某病院。
激務の合間のわずかな休息時間。勤務医のセイラは何か物思いにふける様子。
コーヒーの香りが彼女の鼻腔を刺激して、セイラは顔を上げた。そこにはテクス医師がいた。
テクス「コーヒーはどうかね?私オリジナルのブレンドだよ」
セイラ「いただくわ」
テクス「…セイラ君、私が踏み込んで良い領域なのかわからないが、何か個人的な悩みを抱えていないかね?」
セイラ「そう?そうかしら」
口で否定したし平静な様子だったが、洞察力のあるテクスは自分の予測は間違いないと踏んだ。

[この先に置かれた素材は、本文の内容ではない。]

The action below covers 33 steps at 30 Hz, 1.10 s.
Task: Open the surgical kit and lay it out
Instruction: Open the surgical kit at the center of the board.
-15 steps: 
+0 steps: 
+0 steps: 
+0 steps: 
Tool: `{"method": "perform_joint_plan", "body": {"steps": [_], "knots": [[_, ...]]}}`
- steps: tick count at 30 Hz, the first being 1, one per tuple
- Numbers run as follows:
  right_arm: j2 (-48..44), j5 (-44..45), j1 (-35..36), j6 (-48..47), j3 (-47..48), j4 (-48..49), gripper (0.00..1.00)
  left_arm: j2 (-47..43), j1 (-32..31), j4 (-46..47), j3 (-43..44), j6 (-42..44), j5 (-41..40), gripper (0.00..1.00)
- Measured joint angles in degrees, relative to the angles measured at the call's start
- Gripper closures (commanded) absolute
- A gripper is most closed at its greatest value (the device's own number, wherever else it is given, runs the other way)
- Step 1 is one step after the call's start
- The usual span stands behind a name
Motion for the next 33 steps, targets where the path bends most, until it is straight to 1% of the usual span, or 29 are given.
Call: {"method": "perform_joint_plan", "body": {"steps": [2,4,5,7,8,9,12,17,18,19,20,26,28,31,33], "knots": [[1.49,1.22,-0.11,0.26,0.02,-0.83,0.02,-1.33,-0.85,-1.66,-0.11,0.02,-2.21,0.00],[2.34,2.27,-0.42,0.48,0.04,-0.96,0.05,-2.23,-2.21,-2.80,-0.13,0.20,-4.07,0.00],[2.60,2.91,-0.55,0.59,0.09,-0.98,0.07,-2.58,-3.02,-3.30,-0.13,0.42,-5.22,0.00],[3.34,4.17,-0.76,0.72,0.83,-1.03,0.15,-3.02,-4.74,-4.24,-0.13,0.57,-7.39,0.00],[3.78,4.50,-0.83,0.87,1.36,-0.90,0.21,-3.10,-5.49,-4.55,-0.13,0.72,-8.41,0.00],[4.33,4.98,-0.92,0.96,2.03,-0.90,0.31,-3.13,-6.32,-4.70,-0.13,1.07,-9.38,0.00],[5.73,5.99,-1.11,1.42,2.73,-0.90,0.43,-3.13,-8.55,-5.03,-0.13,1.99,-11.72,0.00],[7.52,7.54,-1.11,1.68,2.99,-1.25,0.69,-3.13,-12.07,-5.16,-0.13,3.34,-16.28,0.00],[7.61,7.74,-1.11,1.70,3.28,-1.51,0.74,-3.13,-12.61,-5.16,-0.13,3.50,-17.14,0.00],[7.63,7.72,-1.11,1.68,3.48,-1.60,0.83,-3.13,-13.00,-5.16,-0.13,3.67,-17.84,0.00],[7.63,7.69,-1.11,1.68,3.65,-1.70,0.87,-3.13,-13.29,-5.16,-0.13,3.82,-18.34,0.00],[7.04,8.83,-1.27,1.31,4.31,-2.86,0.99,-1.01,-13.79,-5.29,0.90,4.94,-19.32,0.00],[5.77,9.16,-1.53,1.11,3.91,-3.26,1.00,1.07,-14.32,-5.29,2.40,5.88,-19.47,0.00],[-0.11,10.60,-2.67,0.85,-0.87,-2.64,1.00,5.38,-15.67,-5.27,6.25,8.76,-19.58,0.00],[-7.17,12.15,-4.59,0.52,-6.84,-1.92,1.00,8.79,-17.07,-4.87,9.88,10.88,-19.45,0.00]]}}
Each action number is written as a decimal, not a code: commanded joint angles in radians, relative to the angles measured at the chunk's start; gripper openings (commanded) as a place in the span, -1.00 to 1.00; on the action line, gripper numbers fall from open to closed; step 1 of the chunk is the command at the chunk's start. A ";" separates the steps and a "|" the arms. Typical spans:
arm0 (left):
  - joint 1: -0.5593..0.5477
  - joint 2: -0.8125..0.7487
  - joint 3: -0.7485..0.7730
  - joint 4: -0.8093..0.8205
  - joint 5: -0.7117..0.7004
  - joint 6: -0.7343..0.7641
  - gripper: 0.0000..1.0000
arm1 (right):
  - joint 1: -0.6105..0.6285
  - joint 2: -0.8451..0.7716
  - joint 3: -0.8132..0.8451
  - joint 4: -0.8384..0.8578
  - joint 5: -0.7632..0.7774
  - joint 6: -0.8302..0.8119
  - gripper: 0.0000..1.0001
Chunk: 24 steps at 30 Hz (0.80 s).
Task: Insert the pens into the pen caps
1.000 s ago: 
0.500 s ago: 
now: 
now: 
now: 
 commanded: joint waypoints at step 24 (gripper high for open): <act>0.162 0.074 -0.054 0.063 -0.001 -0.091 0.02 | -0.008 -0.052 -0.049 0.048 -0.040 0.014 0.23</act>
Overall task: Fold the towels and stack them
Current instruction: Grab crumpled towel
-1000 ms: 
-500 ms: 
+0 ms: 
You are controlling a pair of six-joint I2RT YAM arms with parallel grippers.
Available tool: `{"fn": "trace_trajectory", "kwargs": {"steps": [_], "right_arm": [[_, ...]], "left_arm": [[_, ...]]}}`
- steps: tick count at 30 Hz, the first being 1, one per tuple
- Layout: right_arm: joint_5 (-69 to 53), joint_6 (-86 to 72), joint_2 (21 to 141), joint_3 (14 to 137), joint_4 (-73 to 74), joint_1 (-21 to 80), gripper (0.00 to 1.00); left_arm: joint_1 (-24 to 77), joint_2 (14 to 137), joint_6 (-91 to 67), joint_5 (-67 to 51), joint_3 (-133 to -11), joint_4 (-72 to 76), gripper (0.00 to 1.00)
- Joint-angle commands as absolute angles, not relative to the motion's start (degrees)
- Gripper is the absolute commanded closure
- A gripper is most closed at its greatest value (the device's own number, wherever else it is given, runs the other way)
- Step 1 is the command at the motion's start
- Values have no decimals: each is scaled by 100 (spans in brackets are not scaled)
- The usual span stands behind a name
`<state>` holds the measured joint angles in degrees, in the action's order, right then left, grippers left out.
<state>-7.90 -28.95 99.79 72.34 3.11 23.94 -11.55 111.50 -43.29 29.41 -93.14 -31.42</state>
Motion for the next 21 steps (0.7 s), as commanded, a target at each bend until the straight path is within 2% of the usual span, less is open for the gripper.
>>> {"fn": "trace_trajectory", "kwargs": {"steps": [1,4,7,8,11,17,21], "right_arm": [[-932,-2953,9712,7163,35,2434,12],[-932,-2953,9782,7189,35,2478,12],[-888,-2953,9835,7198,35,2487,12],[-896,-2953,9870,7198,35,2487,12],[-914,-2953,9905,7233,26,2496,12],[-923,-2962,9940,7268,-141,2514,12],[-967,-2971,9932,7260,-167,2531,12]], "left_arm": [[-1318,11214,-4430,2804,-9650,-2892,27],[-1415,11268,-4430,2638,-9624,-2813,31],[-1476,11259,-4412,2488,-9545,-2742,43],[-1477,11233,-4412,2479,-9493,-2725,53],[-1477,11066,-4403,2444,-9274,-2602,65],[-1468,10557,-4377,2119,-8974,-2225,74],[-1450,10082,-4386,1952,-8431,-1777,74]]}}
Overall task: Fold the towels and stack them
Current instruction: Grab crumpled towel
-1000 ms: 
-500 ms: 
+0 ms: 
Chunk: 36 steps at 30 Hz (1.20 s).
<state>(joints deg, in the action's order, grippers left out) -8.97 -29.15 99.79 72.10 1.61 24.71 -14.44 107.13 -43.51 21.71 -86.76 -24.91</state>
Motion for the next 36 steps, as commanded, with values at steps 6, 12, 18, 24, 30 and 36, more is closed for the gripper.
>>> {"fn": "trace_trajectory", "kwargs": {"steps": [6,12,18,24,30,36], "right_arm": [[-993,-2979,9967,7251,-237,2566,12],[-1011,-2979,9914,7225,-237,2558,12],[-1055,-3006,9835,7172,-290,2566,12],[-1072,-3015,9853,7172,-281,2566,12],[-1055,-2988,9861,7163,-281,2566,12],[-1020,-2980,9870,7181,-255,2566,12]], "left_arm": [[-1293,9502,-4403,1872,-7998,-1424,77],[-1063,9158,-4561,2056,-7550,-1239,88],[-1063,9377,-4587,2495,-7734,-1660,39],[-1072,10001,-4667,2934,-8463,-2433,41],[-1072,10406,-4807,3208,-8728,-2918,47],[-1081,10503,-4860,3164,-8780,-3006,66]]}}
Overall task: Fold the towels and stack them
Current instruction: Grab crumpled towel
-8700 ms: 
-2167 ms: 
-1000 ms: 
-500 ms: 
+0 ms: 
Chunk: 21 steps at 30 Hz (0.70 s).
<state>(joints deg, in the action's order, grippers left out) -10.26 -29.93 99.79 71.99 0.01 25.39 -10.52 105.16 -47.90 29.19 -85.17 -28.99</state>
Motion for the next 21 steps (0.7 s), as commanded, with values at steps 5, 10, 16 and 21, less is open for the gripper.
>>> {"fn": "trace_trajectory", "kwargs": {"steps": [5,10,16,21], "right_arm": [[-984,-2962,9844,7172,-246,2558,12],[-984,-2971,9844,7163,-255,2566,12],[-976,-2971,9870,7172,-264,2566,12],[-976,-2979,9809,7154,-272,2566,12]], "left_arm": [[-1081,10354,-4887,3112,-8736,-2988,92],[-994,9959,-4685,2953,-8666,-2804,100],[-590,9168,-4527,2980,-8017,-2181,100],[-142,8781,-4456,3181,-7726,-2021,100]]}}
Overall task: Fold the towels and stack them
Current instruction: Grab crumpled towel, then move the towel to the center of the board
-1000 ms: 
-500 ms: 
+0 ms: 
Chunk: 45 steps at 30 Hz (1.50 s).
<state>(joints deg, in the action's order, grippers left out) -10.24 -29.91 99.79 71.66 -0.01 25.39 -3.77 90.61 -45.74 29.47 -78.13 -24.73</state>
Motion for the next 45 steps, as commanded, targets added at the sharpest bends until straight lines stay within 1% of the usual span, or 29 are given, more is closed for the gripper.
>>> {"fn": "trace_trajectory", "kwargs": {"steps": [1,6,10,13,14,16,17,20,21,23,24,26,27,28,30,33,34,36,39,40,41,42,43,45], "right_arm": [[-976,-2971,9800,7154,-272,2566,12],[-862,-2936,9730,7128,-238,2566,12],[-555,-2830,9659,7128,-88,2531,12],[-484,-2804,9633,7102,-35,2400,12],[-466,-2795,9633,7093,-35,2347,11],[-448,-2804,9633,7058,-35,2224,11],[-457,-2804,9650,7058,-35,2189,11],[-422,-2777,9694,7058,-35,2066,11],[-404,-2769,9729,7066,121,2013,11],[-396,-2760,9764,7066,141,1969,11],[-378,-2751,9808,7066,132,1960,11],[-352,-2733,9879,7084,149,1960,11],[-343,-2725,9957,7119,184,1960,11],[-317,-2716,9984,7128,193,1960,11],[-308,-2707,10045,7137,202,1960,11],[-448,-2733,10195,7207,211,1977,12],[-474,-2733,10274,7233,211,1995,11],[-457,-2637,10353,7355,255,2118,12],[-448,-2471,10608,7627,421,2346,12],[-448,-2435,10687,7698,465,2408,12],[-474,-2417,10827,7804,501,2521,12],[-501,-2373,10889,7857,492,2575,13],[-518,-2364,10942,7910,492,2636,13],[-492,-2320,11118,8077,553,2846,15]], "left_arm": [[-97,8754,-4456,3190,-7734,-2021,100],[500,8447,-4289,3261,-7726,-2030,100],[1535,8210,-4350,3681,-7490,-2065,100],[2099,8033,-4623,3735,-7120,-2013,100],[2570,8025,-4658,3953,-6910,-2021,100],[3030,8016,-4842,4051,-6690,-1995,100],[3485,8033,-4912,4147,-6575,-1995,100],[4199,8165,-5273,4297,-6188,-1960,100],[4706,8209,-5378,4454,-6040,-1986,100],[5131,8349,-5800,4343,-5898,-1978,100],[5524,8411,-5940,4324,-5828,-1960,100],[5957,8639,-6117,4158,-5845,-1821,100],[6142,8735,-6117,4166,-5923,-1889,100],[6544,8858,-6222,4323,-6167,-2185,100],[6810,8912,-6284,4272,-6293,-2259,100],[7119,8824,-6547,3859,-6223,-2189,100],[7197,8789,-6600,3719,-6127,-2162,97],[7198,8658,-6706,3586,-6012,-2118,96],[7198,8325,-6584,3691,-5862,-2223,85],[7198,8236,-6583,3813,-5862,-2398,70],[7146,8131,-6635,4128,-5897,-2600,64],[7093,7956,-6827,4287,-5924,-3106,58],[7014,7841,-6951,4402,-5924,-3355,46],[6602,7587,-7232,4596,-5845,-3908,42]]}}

テクス「…たいがいの問題はコーヒー1杯飲んでいる間に解決するものだ。後はそれを実行できるかどうかだ」
セイラ「……」
テクス「悩みを抱えたままにしていると仕事にも影響する。私で良ければ相談に乗ろう」
セイラ「カウンセリングは有料かしら?」
テクス「当病院では副業は禁止でね。こういうのは、私も含めて全員がボランティアだよ」
セイラ「そのうちお願いするわ」
そのうちという機会が来る可能性が低いことは、二人とも承知している。
セイラにとって職場の先輩でしかないテクスは相談相手たりえないし、
テクスも心理学・精神医学を学んだ者として黙っていられなかっただけのことだ。